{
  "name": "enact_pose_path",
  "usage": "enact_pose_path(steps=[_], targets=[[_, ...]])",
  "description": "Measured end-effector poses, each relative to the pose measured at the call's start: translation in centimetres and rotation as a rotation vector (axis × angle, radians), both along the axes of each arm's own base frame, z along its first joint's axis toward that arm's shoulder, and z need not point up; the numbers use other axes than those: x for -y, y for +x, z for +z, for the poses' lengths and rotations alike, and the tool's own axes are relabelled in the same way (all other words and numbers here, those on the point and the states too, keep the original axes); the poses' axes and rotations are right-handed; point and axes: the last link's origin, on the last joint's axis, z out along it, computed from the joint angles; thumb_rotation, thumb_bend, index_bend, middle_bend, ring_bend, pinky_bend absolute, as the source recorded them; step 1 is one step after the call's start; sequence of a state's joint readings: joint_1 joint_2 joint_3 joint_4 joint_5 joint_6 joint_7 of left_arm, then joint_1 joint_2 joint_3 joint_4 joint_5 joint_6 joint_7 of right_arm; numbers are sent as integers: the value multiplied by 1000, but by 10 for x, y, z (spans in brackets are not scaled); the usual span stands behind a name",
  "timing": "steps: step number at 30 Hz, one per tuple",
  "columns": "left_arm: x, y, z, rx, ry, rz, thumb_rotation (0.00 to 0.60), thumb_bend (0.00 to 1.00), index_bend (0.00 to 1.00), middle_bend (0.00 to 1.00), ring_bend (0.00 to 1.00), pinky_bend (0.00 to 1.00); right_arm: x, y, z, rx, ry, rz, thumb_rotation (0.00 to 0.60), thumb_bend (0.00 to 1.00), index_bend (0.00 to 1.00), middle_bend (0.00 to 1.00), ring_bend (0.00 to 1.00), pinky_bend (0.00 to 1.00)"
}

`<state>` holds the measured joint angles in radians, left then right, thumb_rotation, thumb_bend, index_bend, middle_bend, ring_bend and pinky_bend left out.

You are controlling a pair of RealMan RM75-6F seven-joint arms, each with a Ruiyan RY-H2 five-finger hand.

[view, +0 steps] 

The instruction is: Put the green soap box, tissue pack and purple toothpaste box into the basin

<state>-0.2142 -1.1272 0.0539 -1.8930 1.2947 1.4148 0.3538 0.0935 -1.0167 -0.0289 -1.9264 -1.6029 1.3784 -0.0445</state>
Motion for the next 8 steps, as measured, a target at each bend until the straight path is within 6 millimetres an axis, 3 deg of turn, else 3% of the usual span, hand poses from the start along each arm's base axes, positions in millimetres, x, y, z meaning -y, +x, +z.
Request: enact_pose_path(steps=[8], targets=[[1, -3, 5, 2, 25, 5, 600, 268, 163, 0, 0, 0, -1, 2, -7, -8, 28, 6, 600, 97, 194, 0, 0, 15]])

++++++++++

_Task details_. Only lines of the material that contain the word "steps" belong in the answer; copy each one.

_Exercise solution_.
  "usage": "enact_pose_path(steps=[_], targets=[[_, ...]])",
  "timing": "steps: step number at 30 Hz, one per tuple",
[view, +0 steps] 
Motion for the next 8 steps, as measured, a target at each bend until the straight path is within 6 millimetres an axis, 3 deg of turn, else 3% of the usual span, hand poses from the start along each arm's base axes, positions in millimetres, x, y, z meaning -y, +x, +z.
Request: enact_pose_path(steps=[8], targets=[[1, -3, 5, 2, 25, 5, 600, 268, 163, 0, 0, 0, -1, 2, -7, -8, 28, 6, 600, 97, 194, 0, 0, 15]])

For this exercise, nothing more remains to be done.